| WORK TO COMPLETE |
Copy out all of the data exactly as it appears.

| RAW DATA |
BEGIN
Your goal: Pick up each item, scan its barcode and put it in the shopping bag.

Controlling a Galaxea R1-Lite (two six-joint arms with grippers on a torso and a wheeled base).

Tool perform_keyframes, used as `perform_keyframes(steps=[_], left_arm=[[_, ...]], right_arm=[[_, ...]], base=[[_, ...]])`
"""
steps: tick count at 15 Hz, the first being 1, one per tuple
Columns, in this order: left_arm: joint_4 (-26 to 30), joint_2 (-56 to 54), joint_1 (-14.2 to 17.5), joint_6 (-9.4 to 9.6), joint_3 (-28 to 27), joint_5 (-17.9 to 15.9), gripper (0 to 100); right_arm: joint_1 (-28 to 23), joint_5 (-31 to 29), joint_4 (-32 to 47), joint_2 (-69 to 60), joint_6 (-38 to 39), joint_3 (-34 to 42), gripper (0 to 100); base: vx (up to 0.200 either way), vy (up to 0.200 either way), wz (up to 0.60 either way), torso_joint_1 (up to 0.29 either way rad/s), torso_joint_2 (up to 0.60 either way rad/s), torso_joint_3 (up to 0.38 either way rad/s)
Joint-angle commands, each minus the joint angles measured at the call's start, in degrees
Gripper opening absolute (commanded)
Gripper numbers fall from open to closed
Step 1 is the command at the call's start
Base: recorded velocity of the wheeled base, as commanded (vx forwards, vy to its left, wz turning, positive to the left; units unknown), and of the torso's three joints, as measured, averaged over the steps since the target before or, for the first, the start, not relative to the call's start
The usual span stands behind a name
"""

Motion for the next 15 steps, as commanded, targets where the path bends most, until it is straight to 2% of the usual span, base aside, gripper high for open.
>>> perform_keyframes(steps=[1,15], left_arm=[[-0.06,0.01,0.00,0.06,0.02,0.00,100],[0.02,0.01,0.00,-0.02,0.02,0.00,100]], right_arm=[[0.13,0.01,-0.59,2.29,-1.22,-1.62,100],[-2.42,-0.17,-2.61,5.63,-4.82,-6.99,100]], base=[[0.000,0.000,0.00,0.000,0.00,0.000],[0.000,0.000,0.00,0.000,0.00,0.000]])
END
| SOLUTION BELOW |
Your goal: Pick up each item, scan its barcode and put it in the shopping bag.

Controlling a Galaxea R1-Lite (two six-joint arms with grippers on a torso and a wheeled base).

Tool perform_keyframes, used as `perform_keyframes(steps=[_], left_arm=[[_, ...]], right_arm=[[_, ...]], base=[[_, ...]])`
"""
steps: tick count at 15 Hz, the first being 1, one per tuple
Columns, in this order: left_arm: joint_4 (-26 to 30), joint_2 (-56 to 54), joint_1 (-14.2 to 17.5), joint_6 (-9.4 to 9.6), joint_3 (-28 to 27), joint_5 (-17.9 to 15.9), gripper (0 to 100); right_arm: joint_1 (-28 to 23), joint_5 (-31 to 29), joint_4 (-32 to 47), joint_2 (-69 to 60), joint_6 (-38 to 39), joint_3 (-34 to 42), gripper (0 to 100); base: vx (up to 0.200 either way), vy (up to 0.200 either way), wz (up to 0.60 either way), torso_joint_1 (up to 0.29 either way rad/s), torso_joint_2 (up to 0.60 either way rad/s), torso_joint_3 (up to 0.38 either way rad/s)
Joint-angle commands, each minus the joint angles measured at the call's start, in degrees
Gripper opening absolute (commanded)
Gripper numbers fall from open to closed
Step 1 is the command at the call's start
Base: recorded velocity of the wheeled base, as commanded (vx forwards, vy to its left, wz turning, positive to the left; units unknown), and of the torso's three joints, as measured, averaged over the steps since the target before or, for the first, the start, not relative to the call's start
The usual span stands behind a name
"""

Motion for the next 15 steps, as commanded, targets where the path bends most, until it is straight to 2% of the usual span, base aside, gripper high for open.
>>> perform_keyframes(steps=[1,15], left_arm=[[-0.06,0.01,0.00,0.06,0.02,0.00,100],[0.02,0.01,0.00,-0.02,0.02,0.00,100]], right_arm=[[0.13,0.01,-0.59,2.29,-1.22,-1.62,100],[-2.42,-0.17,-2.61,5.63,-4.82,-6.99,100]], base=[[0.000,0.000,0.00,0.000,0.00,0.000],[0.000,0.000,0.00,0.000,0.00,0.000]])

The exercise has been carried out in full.